MRI is ideaal voor de evaluatie van transphyseale of transcorticale uitbreiding, en voor het aantonen van geassocieerd omliggend beenmerg en wekedelenoedeem, dat in een groot deel van de gevallen wordt gezien 5,7.

Deze laesies hebben goed omcirkelde, gelobuleerde marges. Het signaal is variabel 14,15:

  • T1: intermediair signaal
  • T2: variabel signaal
  • STIR: hoog signaal
  • T1 C+: heterogene matige ophoging samen met ophoging van omliggend bot en weke delen oedeem

Vocht-vloeistof niveau kan soms worden gezien (zie vocht-vloeistof niveau dat botlaesies bevat) vermoedelijk als gevolg van een geassocieerde aneurysmatische botcyste 4.

Behandeling en prognose

Behandeling bestaat meestal uit curettage en pakking van de ontstane holte met ofwel bot ofwel botcement (polymethylmethacrylaat). Radiofrequente ablatie is ook gebruikt.

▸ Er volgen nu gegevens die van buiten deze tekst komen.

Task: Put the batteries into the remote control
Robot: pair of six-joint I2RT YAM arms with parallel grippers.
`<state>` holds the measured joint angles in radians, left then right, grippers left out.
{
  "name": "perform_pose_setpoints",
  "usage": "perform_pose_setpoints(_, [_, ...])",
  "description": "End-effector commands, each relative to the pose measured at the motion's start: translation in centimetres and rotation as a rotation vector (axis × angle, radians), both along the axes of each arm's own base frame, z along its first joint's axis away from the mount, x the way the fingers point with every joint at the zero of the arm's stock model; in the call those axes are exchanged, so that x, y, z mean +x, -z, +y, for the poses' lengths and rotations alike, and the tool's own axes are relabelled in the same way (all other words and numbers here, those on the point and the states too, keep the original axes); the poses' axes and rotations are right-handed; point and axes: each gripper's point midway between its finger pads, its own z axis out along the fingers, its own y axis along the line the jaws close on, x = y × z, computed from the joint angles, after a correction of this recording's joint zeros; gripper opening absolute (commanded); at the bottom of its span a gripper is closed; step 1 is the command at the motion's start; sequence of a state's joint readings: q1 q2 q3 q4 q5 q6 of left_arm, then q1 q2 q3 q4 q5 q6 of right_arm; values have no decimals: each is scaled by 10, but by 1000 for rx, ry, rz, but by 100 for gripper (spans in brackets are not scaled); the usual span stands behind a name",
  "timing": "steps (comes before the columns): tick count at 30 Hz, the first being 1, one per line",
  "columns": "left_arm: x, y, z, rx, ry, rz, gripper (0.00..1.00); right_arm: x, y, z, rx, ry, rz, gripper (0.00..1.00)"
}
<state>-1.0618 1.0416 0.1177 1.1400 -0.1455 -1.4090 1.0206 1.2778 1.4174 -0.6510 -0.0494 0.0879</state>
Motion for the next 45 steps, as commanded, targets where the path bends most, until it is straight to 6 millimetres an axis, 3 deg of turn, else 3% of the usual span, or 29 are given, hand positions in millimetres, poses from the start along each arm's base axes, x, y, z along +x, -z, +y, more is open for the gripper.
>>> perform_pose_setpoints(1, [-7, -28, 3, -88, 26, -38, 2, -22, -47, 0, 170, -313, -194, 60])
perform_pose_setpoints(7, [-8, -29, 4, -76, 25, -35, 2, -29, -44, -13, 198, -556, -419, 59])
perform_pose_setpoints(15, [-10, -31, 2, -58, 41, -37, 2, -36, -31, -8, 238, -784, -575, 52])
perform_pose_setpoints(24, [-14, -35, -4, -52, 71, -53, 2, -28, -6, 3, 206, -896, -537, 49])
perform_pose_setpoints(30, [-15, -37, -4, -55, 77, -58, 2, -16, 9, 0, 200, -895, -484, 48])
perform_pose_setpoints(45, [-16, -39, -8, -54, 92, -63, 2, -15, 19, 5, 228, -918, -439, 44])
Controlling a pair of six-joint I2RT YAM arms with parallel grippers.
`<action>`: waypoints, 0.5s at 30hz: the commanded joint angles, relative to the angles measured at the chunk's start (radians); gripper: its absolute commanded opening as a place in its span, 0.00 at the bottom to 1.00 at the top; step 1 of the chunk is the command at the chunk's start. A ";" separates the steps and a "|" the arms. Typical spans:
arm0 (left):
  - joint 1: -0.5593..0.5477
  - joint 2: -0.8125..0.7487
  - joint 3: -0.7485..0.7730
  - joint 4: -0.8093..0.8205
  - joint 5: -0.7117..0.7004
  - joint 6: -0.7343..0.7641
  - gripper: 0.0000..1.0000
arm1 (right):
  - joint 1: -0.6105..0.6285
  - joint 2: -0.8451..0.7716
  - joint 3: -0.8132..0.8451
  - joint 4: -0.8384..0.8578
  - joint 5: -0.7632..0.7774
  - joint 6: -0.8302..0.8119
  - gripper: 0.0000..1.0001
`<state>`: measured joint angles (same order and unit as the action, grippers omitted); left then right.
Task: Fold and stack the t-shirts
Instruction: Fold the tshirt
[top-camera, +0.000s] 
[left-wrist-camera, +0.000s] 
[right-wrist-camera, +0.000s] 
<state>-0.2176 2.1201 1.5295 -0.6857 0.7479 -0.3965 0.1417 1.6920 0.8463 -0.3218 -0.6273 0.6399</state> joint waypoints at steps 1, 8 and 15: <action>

Gezien de nabijheid van het gewrichtsoppervlak en de groeischijf is volledige verwijdering helaas moeilijk. Als gevolg daarvan zijn de recidiefpercentages relatief hoog (8-20%), en letsel aan de groeischijf kan leiden tot groeistilstand en ledemaatlengte-discrepantie 7.

Behandeling kan ook worden gecompliceerd door letsel aan de groeischijf, wat kan leiden tot groeistilstand en ledemaatlengte-discrepantie.

Complicaties

Complicaties geassocieerd met chondroblastomen omvatten pathologische fracturen en zelden, maligne transformatie en pulmonale metastasering 6.

Geschiedenis en etymologie

In 1931 werd deze laesie beschreven door Ernest Armory Codman (1869-1940), Amerikaans arts, als een epiphyseale chondromateuze reusachtige celtumor van de proximale humerus, vandaar de term Codman tumor 11.

In 1942 hebben Henry L Jaffe (1896-1979) en Louis Lichtenstein (1906-1977), Amerikaanse artsen en pathologen, deze tumor aangeduid als een goedaardig chondroblastoom van bot 12.

Differentiële diagnose

Het differentieel is dat van andere laesies die een predilectie hebben voor de epifyse of apofyse (zie differentieel voor een epifyseale laesie). Specifieke laesies die in aanmerking komen zijn 10:

  • clear cell chondrosarcoom: zie chondroblastoom vs clear cell chondrosarcoom
  • osteomyelitis met abces, b.v. Brodie abces
  • intraosseus ganglion
  • reusachtige celtumor: oudere leeftijdsgroep (gesloten physis)

Aanwezigheid van beenmergoedeem dat vaak wordt gezien rond chondroblastomen is nuttig, omdat het geen gebruikelijk kenmerk is van chondromyxoïde fibromen, reusachtige celtumoren of enchondromen 7.